▶ [WORK INSTRUCTION] Apart from the pictures, write out all the records exactly.

┄┄┄┄┄┄┄┄┄┄┄┄┄┄┄┄┄┄┄┄

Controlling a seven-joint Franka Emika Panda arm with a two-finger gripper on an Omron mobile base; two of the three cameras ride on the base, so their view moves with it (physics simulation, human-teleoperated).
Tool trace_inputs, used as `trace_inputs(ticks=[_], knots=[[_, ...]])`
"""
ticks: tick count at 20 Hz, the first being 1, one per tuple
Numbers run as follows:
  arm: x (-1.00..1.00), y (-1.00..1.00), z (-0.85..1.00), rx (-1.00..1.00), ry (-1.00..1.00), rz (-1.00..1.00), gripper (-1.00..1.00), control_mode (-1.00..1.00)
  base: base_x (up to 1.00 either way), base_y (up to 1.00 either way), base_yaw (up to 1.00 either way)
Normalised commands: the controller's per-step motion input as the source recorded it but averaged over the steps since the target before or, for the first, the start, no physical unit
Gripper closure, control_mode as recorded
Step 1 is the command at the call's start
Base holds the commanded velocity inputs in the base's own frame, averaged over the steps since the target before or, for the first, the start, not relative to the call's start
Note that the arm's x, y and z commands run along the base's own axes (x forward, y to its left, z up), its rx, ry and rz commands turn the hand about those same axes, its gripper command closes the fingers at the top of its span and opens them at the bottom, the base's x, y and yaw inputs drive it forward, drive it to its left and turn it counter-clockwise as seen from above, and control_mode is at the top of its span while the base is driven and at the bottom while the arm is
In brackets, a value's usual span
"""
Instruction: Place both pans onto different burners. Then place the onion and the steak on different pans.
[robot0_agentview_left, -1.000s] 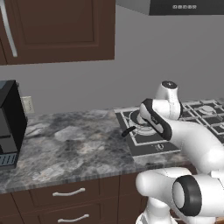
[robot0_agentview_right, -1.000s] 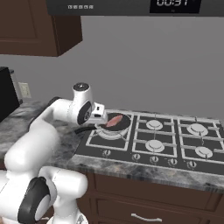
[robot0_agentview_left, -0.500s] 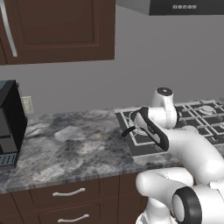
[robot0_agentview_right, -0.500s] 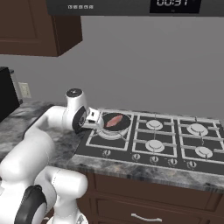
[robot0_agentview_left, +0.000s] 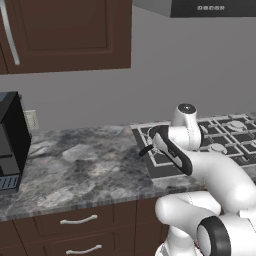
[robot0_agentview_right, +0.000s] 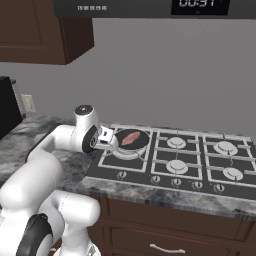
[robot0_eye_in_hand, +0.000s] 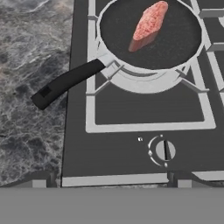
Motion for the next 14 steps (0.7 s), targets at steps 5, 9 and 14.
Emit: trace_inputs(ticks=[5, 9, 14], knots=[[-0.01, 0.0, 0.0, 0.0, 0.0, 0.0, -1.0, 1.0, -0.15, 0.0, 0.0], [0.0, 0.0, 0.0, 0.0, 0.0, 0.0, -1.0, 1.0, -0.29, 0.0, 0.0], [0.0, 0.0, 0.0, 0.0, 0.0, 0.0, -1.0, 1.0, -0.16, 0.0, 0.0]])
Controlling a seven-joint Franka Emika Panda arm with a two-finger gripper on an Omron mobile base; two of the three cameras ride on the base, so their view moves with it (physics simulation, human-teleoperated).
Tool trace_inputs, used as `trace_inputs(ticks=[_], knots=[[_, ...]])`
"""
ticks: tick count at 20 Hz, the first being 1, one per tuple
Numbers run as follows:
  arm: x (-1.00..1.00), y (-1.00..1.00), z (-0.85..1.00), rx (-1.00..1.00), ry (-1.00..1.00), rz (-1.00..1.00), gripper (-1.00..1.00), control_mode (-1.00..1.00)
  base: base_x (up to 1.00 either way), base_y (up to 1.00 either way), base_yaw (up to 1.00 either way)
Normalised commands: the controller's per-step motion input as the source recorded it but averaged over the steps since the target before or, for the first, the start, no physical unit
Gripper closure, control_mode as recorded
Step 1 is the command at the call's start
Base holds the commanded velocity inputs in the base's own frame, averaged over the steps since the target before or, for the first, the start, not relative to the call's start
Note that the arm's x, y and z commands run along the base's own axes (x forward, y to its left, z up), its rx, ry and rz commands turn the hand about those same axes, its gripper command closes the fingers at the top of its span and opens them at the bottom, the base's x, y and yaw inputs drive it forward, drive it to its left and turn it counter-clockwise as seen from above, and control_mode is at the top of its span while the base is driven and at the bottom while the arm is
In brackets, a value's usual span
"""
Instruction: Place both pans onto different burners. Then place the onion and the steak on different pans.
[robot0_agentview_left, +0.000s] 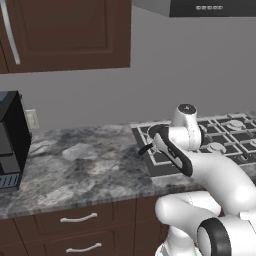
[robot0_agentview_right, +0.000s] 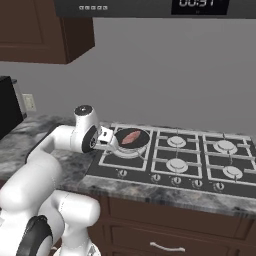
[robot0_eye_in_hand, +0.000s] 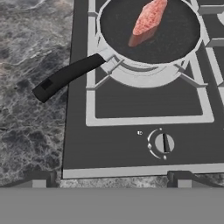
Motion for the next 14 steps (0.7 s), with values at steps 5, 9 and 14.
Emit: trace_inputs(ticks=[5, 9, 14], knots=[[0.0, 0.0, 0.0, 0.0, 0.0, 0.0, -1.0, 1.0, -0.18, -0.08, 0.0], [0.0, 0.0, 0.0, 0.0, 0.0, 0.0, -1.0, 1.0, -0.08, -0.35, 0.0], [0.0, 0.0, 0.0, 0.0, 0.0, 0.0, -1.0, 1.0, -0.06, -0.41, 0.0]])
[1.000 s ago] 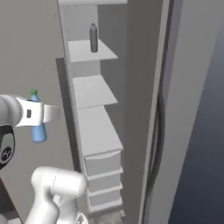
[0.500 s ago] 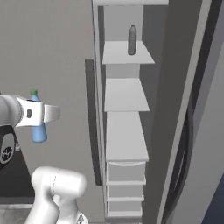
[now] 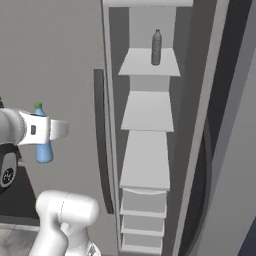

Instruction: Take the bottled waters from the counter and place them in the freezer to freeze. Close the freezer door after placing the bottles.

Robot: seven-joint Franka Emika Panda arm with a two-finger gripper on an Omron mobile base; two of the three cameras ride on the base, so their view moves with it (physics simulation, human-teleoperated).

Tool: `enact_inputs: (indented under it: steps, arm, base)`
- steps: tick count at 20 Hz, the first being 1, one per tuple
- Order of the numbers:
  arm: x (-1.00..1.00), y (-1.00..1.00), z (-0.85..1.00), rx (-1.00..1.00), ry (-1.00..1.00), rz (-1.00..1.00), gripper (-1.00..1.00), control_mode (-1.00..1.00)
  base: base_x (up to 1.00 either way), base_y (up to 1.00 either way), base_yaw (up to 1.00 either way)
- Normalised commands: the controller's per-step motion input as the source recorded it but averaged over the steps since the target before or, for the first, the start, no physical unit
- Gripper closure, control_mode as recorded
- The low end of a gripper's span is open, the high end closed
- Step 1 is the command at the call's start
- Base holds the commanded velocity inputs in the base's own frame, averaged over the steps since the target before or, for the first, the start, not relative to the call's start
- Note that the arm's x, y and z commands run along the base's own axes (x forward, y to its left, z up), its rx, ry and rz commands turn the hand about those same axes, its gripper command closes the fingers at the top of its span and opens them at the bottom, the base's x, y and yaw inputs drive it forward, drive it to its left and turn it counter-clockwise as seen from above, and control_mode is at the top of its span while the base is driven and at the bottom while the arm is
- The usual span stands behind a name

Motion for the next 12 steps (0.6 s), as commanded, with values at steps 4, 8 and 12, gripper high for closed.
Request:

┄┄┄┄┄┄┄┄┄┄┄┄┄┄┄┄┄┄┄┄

▶ [PROBLEM SOLUTION]
Controlling a seven-joint Franka Emika Panda arm with a two-finger gripper on an Omron mobile base; two of the three cameras ride on the base, so their view moves with it (physics simulation, human-teleoperated).
Tool trace_inputs, used as `trace_inputs(ticks=[_], knots=[[_, ...]])`
"""
ticks: tick count at 20 Hz, the first being 1, one per tuple
Numbers run as follows:
  arm: x (-1.00..1.00), y (-1.00..1.00), z (-0.85..1.00), rx (-1.00..1.00), ry (-1.00..1.00), rz (-1.00..1.00), gripper (-1.00..1.00), control_mode (-1.00..1.00)
  base: base_x (up to 1.00 either way), base_y (up to 1.00 either way), base_yaw (up to 1.00 either way)
Normalised commands: the controller's per-step motion input as the source recorded it but averaged over the steps since the target before or, for the first, the start, no physical unit
Gripper closure, control_mode as recorded
Step 1 is the command at the call's start
Base holds the commanded velocity inputs in the base's own frame, averaged over the steps since the target before or, for the first, the start, not relative to the call's start
Note that the arm's x, y and z commands run along the base's own axes (x forward, y to its left, z up), its rx, ry and rz commands turn the hand about those same axes, its gripper command closes the fingers at the top of its span and opens them at the bottom, the base's x, y and yaw inputs drive it forward, drive it to its left and turn it counter-clockwise as seen from above, and control_mode is at the top of its span while the base is driven and at the bottom while the arm is
In brackets, a value's usual span
"""
Instruction: Place both pans onto different burners. Then place the onion and the steak on different pans.
[robot0_agentview_left, -1.000s] 
[robot0_agentview_right, -1.000s] 
[robot0_agentview_left, -0.500s] 
[robot0_agentview_right, -0.500s] 
[robot0_agentview_left, +0.000s] 
[robot0_agentview_right, +0.000s] 
[robot0_eye_in_hand, +0.000s] 
Motion for the next 14 steps (0.7 s), targets at steps 5, 9 and 14.
Emit: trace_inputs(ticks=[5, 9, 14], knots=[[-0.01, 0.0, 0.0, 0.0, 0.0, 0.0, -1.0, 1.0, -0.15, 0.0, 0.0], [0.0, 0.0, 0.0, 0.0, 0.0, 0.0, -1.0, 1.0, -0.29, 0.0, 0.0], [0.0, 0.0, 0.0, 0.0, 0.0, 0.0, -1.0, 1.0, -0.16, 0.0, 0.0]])
Controlling a seven-joint Franka Emika Panda arm with a two-finger gripper on an Omron mobile base; two of the three cameras ride on the base, so their view moves with it (physics simulation, human-teleoperated).
Tool trace_inputs, used as `trace_inputs(ticks=[_], knots=[[_, ...]])`
"""
ticks: tick count at 20 Hz, the first being 1, one per tuple
Numbers run as follows:
  arm: x (-1.00..1.00), y (-1.00..1.00), z (-0.85..1.00), rx (-1.00..1.00), ry (-1.00..1.00), rz (-1.00..1.00), gripper (-1.00..1.00), control_mode (-1.00..1.00)
  base: base_x (up to 1.00 either way), base_y (up to 1.00 either way), base_yaw (up to 1.00 either way)
Normalised commands: the controller's per-step motion input as the source recorded it but averaged over the steps since the target before or, for the first, the start, no physical unit
Gripper closure, control_mode as recorded
Step 1 is the command at the call's start
Base holds the commanded velocity inputs in the base's own frame, averaged over the steps since the target before or, for the first, the start, not relative to the call's start
Note that the arm's x, y and z commands run along the base's own axes (x forward, y to its left, z up), its rx, ry and rz commands turn the hand about those same axes, its gripper command closes the fingers at the top of its span and opens them at the bottom, the base's x, y and yaw inputs drive it forward, drive it to its left and turn it counter-clockwise as seen from above, and control_mode is at the top of its span while the base is driven and at the bottom while the arm is
In brackets, a value's usual span
"""
Instruction: Place both pans onto different burners. Then place the onion and the steak on different pans.
[robot0_agentview_left, +0.000s] 
[robot0_agentview_right, +0.000s] 
[robot0_eye_in_hand, +0.000s] 
Motion for the next 14 steps (0.7 s), with values at steps 5, 9 and 14.
Emit: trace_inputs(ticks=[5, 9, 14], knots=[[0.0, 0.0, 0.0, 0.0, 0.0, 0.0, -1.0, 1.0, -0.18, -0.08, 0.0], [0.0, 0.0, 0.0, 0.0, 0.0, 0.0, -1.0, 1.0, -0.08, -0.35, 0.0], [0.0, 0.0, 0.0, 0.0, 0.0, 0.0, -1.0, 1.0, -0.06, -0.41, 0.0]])
[1.000 s ago] 
[0.500 s ago] 
[now] 

Instruction: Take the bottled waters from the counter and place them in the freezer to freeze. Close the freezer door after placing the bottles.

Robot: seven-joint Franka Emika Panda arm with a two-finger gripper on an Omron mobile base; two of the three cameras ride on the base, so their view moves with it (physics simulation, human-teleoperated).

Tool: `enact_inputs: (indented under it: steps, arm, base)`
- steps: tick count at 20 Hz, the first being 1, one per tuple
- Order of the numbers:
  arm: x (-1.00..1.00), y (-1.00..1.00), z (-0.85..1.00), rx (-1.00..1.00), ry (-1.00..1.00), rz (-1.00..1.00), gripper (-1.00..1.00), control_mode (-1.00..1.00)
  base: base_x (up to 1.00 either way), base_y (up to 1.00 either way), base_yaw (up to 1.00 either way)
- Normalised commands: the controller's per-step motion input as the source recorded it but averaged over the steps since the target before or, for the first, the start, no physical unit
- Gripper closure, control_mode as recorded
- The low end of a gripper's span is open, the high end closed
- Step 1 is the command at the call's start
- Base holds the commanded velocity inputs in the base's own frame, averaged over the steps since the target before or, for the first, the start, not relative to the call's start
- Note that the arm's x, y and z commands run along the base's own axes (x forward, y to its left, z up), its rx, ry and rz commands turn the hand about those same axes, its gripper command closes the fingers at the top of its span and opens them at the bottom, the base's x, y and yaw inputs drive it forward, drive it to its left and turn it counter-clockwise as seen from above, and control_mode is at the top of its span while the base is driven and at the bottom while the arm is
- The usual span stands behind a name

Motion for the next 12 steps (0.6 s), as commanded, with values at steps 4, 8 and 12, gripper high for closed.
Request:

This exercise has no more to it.